» REQUIRED ACTION
What you should give back is a precise copy of the lines below from the one containing "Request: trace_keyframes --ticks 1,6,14" through the one containing "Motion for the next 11", with no pictures.

:: GIVEN DATA

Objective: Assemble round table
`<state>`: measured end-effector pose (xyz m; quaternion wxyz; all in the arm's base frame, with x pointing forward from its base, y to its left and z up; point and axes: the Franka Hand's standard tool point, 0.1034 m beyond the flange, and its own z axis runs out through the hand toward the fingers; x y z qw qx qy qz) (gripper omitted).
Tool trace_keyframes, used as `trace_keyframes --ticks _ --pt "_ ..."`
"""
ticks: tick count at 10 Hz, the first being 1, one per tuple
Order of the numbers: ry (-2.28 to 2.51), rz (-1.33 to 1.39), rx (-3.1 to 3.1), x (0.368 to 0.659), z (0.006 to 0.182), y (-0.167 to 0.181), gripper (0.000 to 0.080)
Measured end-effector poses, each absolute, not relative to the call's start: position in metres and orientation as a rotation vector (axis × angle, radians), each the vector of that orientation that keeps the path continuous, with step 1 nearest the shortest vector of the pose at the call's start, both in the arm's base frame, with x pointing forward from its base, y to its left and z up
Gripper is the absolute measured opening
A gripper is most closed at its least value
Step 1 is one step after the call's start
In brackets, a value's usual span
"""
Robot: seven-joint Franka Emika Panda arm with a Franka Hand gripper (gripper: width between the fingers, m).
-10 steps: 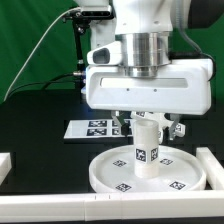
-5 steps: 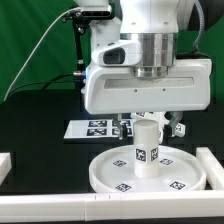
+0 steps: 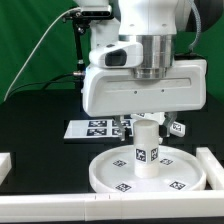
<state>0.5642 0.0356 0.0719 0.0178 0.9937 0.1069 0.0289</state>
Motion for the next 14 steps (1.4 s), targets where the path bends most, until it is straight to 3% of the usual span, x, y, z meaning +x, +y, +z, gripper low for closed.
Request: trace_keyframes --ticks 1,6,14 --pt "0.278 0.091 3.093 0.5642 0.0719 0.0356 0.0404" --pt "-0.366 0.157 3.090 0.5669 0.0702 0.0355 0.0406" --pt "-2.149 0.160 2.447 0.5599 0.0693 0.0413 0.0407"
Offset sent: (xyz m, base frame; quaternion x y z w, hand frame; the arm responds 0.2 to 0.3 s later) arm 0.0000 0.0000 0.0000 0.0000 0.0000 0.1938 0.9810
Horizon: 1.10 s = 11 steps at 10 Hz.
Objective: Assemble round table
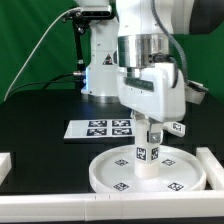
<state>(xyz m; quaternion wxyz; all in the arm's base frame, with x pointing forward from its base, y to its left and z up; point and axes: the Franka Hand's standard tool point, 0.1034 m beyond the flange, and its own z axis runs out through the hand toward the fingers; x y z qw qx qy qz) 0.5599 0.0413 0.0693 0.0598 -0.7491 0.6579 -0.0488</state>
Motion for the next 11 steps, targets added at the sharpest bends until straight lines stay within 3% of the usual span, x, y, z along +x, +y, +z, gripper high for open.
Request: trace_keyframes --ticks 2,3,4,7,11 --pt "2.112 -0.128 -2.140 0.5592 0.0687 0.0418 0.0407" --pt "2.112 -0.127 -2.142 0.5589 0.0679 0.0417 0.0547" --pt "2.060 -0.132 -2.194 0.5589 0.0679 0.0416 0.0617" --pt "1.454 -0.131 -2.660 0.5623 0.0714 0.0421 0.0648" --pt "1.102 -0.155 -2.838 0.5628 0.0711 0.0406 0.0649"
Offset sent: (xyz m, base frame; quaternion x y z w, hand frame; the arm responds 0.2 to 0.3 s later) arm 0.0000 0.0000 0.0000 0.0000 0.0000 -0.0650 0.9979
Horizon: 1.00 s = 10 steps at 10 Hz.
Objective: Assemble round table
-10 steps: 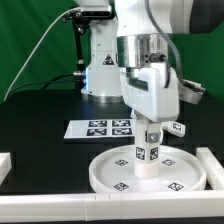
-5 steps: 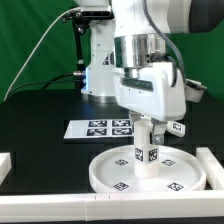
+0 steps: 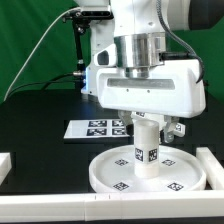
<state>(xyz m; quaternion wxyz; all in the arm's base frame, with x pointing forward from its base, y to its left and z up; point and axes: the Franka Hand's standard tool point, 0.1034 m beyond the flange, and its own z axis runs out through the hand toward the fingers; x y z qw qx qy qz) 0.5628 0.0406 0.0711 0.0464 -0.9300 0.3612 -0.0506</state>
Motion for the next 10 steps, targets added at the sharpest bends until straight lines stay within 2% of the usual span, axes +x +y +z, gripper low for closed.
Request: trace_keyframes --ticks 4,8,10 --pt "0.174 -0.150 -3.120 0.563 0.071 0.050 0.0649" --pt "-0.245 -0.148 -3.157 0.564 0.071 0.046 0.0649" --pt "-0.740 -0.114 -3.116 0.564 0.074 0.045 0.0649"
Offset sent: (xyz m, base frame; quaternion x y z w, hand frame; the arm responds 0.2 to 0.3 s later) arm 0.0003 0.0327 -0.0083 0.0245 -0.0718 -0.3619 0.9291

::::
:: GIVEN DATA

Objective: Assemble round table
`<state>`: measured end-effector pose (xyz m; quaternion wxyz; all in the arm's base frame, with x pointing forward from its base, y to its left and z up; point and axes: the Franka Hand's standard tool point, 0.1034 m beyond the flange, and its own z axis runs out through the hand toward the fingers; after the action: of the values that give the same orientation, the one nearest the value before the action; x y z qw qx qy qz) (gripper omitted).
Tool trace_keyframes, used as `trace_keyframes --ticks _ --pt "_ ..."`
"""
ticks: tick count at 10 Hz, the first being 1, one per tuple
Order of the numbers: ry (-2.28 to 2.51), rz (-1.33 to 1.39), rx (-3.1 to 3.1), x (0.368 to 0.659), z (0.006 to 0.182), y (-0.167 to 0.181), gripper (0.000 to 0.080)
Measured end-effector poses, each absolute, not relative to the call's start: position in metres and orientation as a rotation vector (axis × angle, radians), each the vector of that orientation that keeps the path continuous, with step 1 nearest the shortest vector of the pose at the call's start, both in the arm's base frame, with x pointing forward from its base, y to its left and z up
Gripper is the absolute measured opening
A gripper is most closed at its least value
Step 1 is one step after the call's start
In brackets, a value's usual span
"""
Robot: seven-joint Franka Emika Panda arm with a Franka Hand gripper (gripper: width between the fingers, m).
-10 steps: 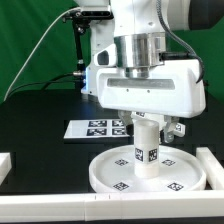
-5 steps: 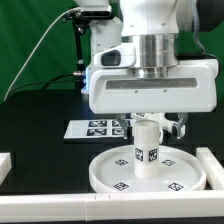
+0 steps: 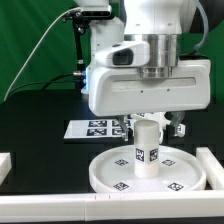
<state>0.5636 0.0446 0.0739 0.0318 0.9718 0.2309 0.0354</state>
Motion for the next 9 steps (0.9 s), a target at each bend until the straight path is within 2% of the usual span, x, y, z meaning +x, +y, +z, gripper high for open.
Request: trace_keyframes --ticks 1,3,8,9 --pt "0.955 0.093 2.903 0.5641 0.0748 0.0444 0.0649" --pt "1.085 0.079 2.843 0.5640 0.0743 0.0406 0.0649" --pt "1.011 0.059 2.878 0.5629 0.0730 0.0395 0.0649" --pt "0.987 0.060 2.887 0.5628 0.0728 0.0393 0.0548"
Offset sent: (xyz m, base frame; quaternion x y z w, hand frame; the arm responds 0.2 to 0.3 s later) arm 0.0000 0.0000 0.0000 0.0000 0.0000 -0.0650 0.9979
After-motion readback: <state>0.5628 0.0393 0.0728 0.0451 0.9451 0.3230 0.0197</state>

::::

» RESPONSE TO THIS EXERCISE
Request: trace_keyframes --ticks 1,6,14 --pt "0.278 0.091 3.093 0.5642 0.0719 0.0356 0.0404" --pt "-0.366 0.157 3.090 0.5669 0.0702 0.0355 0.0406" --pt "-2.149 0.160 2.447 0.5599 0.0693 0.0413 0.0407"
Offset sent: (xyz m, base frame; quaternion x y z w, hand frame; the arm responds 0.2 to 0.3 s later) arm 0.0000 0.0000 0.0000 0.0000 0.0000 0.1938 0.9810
Horizon: 1.10 s = 11 steps at 10 Hz.
Objective: Assemble round table
<state>(xyz m; quaternion wxyz; all in the arm's base frame, with x pointing forward from its base, y to its left and z up; point and axes: the Franka Hand's standard tool point, 0.1034 m beyond the flange, and its own z axis runs out through the hand toward the fingers; x y z qw qx qy qz) 0.5599 0.0413 0.0693 0.0598 -0.7491 0.6579 -0.0488</state>
Motion for the next 11 steps, targets added at the sharpest bends until straight lines stay within 3% of the usual span, x, y, z along +x, +y, +z, gripper high for open.

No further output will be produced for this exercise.